• **AIM OF THE TASK**
Each line of the records below needs repeating exactly. Skip the pictures.

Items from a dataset
--------------------------------------------------

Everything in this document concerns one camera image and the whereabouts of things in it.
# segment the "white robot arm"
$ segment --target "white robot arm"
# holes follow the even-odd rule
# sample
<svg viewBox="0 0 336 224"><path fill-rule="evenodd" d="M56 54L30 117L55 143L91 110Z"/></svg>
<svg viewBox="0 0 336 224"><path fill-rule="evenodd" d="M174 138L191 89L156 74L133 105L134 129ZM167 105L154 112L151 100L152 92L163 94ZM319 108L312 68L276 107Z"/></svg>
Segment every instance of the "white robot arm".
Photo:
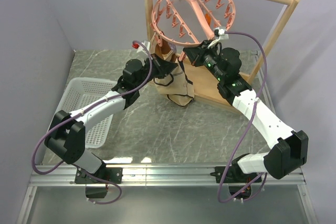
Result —
<svg viewBox="0 0 336 224"><path fill-rule="evenodd" d="M251 119L257 102L253 125L270 148L268 153L245 154L236 158L230 167L231 173L238 179L251 173L269 173L276 179L283 178L306 163L307 135L303 131L295 132L256 98L256 92L239 74L242 63L237 50L224 48L218 55L216 47L209 47L211 42L206 40L198 47L183 50L194 66L205 66L215 76L219 81L217 88L221 96L247 119ZM164 78L176 67L176 63L164 61L156 55L152 55L152 59L153 69L148 81ZM85 149L85 133L109 115L132 105L139 97L139 91L128 91L139 86L148 72L148 60L144 64L140 60L128 61L118 84L98 100L101 102L99 105L94 106L96 101L71 113L59 111L55 114L50 128L65 120L69 120L69 123L52 132L45 139L45 145L67 164L74 164L96 178L109 180L111 173L106 164Z"/></svg>

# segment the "marble floor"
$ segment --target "marble floor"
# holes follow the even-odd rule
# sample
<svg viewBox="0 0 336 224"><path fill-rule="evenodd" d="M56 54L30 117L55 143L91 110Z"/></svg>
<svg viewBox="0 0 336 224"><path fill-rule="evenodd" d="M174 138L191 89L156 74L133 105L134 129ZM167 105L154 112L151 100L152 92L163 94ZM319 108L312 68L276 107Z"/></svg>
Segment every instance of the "marble floor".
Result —
<svg viewBox="0 0 336 224"><path fill-rule="evenodd" d="M67 84L75 77L117 81L125 63L136 56L134 50L79 50ZM242 51L240 58L241 71L249 72L254 65L252 55ZM258 78L253 88L260 88ZM247 123L242 115L202 102L181 108L147 85L132 106L114 115L104 146L90 151L114 163L225 162ZM265 140L252 127L236 156L268 150ZM59 160L47 150L43 163L55 164Z"/></svg>

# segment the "cloth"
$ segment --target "cloth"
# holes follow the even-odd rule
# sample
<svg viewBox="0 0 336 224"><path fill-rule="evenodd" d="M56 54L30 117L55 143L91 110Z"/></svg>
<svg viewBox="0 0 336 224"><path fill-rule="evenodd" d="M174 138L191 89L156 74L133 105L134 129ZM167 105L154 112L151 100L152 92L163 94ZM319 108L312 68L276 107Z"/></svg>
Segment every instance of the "cloth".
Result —
<svg viewBox="0 0 336 224"><path fill-rule="evenodd" d="M162 47L156 44L154 37L151 41L151 53L160 58L178 63L178 66L164 79L154 78L157 91L165 95L169 100L179 106L187 106L195 98L194 86L185 74L182 61L178 61L177 55L171 49L167 41L162 42Z"/></svg>

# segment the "wooden frame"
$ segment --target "wooden frame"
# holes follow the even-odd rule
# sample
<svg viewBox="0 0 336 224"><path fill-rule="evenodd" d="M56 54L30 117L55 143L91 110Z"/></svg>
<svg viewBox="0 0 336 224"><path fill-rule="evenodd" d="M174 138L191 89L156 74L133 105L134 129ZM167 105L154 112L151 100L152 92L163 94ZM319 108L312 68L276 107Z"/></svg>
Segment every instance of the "wooden frame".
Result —
<svg viewBox="0 0 336 224"><path fill-rule="evenodd" d="M296 6L298 5L300 0L268 0L272 2L276 2L279 4L284 4L287 6L284 13L282 14L279 22L275 26L274 31L269 37L266 46L264 48L266 56L268 56L275 42L279 38L283 28L285 27L287 21L290 16L294 12ZM146 27L147 27L147 37L150 41L153 36L153 30L150 27L151 23L151 14L153 9L153 0L145 0L145 15L146 15ZM261 65L263 64L263 58L259 57L257 63L255 64L252 72L250 74L240 73L243 78L248 82L252 83L256 74L258 73ZM185 70L188 78L194 82L195 88L195 99L201 100L213 105L224 106L227 109L234 111L226 100L224 100L218 93L217 83L214 77L208 72L205 68L194 68L190 65L188 60L185 60Z"/></svg>

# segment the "white plastic basket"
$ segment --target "white plastic basket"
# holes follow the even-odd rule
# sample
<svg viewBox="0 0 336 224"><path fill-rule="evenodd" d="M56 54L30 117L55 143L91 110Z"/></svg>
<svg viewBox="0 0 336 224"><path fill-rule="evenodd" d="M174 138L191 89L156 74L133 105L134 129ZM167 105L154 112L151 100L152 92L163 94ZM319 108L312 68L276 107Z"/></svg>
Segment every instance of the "white plastic basket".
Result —
<svg viewBox="0 0 336 224"><path fill-rule="evenodd" d="M83 108L106 95L117 82L79 77L72 79L57 106L56 111L71 112ZM106 141L113 115L93 127L85 137L86 148L100 148Z"/></svg>

--------------------------------------------------

• **OUTPUT**
Everything in this document concerns one camera image and the whereabouts of things in it.
# segment the "white robot arm"
$ segment --target "white robot arm"
# holes follow the even-odd rule
# sample
<svg viewBox="0 0 336 224"><path fill-rule="evenodd" d="M56 54L30 117L55 143L91 110Z"/></svg>
<svg viewBox="0 0 336 224"><path fill-rule="evenodd" d="M174 138L191 89L156 74L133 105L134 129ZM167 105L154 112L151 100L152 92L163 94ZM319 108L312 68L276 107Z"/></svg>
Segment every instance of the "white robot arm".
Photo:
Result —
<svg viewBox="0 0 336 224"><path fill-rule="evenodd" d="M251 119L257 102L253 125L270 148L268 153L245 154L236 158L230 167L231 173L238 179L251 173L269 173L276 179L283 178L306 163L307 135L303 131L295 132L256 98L256 92L239 74L242 63L237 50L224 48L218 55L216 47L209 47L211 42L206 40L198 47L183 50L194 66L205 66L215 76L219 81L217 88L221 96L247 119ZM164 78L176 67L176 63L164 61L156 55L152 55L152 59L153 69L148 81ZM85 149L85 133L109 115L132 105L139 97L139 91L128 91L139 86L148 72L148 60L144 64L140 60L128 61L118 84L98 100L101 102L99 105L94 106L96 101L71 113L59 111L55 114L50 128L65 120L69 120L69 123L52 132L45 139L45 145L67 164L74 164L96 178L109 180L111 173L106 164Z"/></svg>

# segment the "marble floor"
$ segment --target "marble floor"
# holes follow the even-odd rule
# sample
<svg viewBox="0 0 336 224"><path fill-rule="evenodd" d="M56 54L30 117L55 143L91 110Z"/></svg>
<svg viewBox="0 0 336 224"><path fill-rule="evenodd" d="M174 138L191 89L156 74L133 105L134 129ZM167 105L154 112L151 100L152 92L163 94ZM319 108L312 68L276 107Z"/></svg>
Segment every instance of the "marble floor".
Result —
<svg viewBox="0 0 336 224"><path fill-rule="evenodd" d="M67 84L75 77L117 81L125 63L136 56L134 50L79 50ZM242 51L240 58L241 71L249 72L254 65L252 55ZM258 78L253 88L260 88ZM247 123L242 115L202 102L181 108L147 85L132 106L114 115L104 146L90 151L114 163L225 162ZM265 140L252 127L236 156L268 150ZM59 160L47 150L43 163L55 164Z"/></svg>

# segment the "cloth"
$ segment --target "cloth"
# holes follow the even-odd rule
# sample
<svg viewBox="0 0 336 224"><path fill-rule="evenodd" d="M56 54L30 117L55 143L91 110Z"/></svg>
<svg viewBox="0 0 336 224"><path fill-rule="evenodd" d="M174 138L191 89L156 74L133 105L134 129ZM167 105L154 112L151 100L152 92L163 94ZM319 108L312 68L276 107Z"/></svg>
Segment every instance of the "cloth".
Result —
<svg viewBox="0 0 336 224"><path fill-rule="evenodd" d="M162 47L156 44L154 37L151 41L151 53L160 58L178 63L178 66L164 79L154 78L157 91L165 95L169 100L179 106L187 106L195 98L194 86L185 74L182 61L178 61L177 55L171 49L167 41L162 42Z"/></svg>

# segment the "wooden frame"
$ segment --target "wooden frame"
# holes follow the even-odd rule
# sample
<svg viewBox="0 0 336 224"><path fill-rule="evenodd" d="M56 54L30 117L55 143L91 110Z"/></svg>
<svg viewBox="0 0 336 224"><path fill-rule="evenodd" d="M174 138L191 89L156 74L133 105L134 129ZM167 105L154 112L151 100L152 92L163 94ZM319 108L312 68L276 107Z"/></svg>
Segment every instance of the "wooden frame".
Result —
<svg viewBox="0 0 336 224"><path fill-rule="evenodd" d="M296 6L298 5L300 0L268 0L272 2L276 2L279 4L284 4L287 6L284 13L282 14L279 22L275 26L274 31L269 37L266 46L264 48L266 56L268 56L275 42L279 38L283 28L285 27L287 21L290 16L294 12ZM146 27L147 27L147 37L150 41L153 36L153 30L150 27L151 23L151 14L153 9L153 0L145 0L145 15L146 15ZM261 65L263 64L263 58L259 57L257 63L255 64L252 72L250 74L240 73L243 78L248 82L252 83L256 74L258 73ZM185 70L188 78L194 82L195 88L195 99L201 100L213 105L224 106L227 109L234 111L226 100L224 100L218 93L217 83L214 77L208 72L205 68L194 68L190 65L188 60L185 60Z"/></svg>

# segment the "white plastic basket"
$ segment --target "white plastic basket"
# holes follow the even-odd rule
# sample
<svg viewBox="0 0 336 224"><path fill-rule="evenodd" d="M56 54L30 117L55 143L91 110Z"/></svg>
<svg viewBox="0 0 336 224"><path fill-rule="evenodd" d="M174 138L191 89L156 74L133 105L134 129ZM167 105L154 112L151 100L152 92L163 94ZM319 108L312 68L276 107Z"/></svg>
Segment every instance of the "white plastic basket".
Result —
<svg viewBox="0 0 336 224"><path fill-rule="evenodd" d="M83 108L106 95L117 82L79 77L72 79L57 106L56 111L71 112ZM106 141L113 115L93 127L85 137L86 148L100 148Z"/></svg>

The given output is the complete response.